All-Cause Mortality Trends in a Large Population-Based Cohort With Long-Standing Childhood-Onset Type 1 Diabetes
The Allegheny County Type 1 Diabetes Registry
- Aaron M. Secrest, PHD1,
- Dorothy J. Becker, MBBCH2,
- Sheryl F. Kelsey, PHD1,
- Ronald E. LaPorte, PHD1 and
- Trevor J. Orchard, MBBCH, MMEDSCI1
- 1Department of Epidemiology, Graduate School of Public Health, University of Pittsburgh, Pittsburgh, Pennsylvania;
- 2Department of Pediatrics, Children's Hospital of Pittsburgh, University of Pittsburgh School of Medicine, Pittsburgh, Pennsylvania.
- Corresponding author: Trevor J. Orchard, .
OBJECTIVE Although management of type 1 diabetes improved dramatically in the 1980s, the effect on mortality is not clear.
RESEARCH DESIGN AND METHODS We report trends in 30-year mortality using the Allegheny County (Pennsylvania) childhood-onset (age <18 years) type 1 diabetes registry (n = 1,075) with diagnosis from 1965–1979, by dividing the cohort into three diagnosis year cohorts (1965–1969, 1970–1974, and 1975–1979). Local (Allegheny County) mortality data were used to calculate standardized mortality ratios (SMRs).
RESULTS As of 1 January 2008, vital status was ascertained for 97.0% of participants (n = 1,043) when mean age ± SD and duration of diabetes were 42.8 ± 8.0 and 32.0 ± 7.6 years, respectively. The 279 deaths (26.0%) observed were 7 times higher than expected (SMR 6.9 [95% CI 6.1–7.7]). An improving trend in SMR was seen by diagnosis cohort at 30 years of diabetes duration (9.3 [7.2–11.3], 7.5 [5.8–9.2], and 5.6 [4.0–7.2] for 1965–1969, 1970–1974, and 1975–1979, respectively). Although no sex difference in survival was observed (P = 0.27), female diabetic patients were 13 times more likely to die than age-matched women in the general population (SMR 13.2 [10.7–15.7]), much higher than the SMR for men (5.0 [4.0–6.0]).
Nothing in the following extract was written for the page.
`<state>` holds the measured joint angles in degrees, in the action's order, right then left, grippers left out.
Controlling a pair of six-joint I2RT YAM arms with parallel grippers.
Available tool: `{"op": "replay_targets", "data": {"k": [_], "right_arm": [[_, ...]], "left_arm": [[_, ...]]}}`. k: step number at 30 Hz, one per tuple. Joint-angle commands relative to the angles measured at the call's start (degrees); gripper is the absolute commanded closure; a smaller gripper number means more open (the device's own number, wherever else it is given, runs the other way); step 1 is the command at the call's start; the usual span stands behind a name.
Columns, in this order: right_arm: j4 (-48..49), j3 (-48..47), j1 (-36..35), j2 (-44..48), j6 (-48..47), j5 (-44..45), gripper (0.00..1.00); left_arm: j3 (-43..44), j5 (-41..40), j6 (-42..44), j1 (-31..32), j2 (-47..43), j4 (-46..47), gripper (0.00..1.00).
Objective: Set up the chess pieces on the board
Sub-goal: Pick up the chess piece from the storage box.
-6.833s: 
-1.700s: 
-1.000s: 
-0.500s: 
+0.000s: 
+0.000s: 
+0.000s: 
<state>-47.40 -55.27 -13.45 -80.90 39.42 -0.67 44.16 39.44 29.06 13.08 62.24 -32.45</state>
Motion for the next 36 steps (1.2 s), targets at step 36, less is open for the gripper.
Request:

Conversely, whereas 30-year survival was significantly lower in African Americans than in Caucasians (57.2 vs. 82.7%, respectively; P < 0.001), no differences in SMR were seen by race.
CONCLUSIONS Although survival has clearly improved, those with diabetes diagnosed most recently (1975–1979) still had a mortality rate 5.6 times higher than that seen in the general population, revealing a continuing need for improvements in treatment and care, particularly for women and African Americans with type 1 diabetes.
The general population mortality data were provided by the Bureau of Health Statistics and Research, Pennsylvania Department of Health. The Department specifically disclaims responsibility for any analyses, interpretations, or conclusions.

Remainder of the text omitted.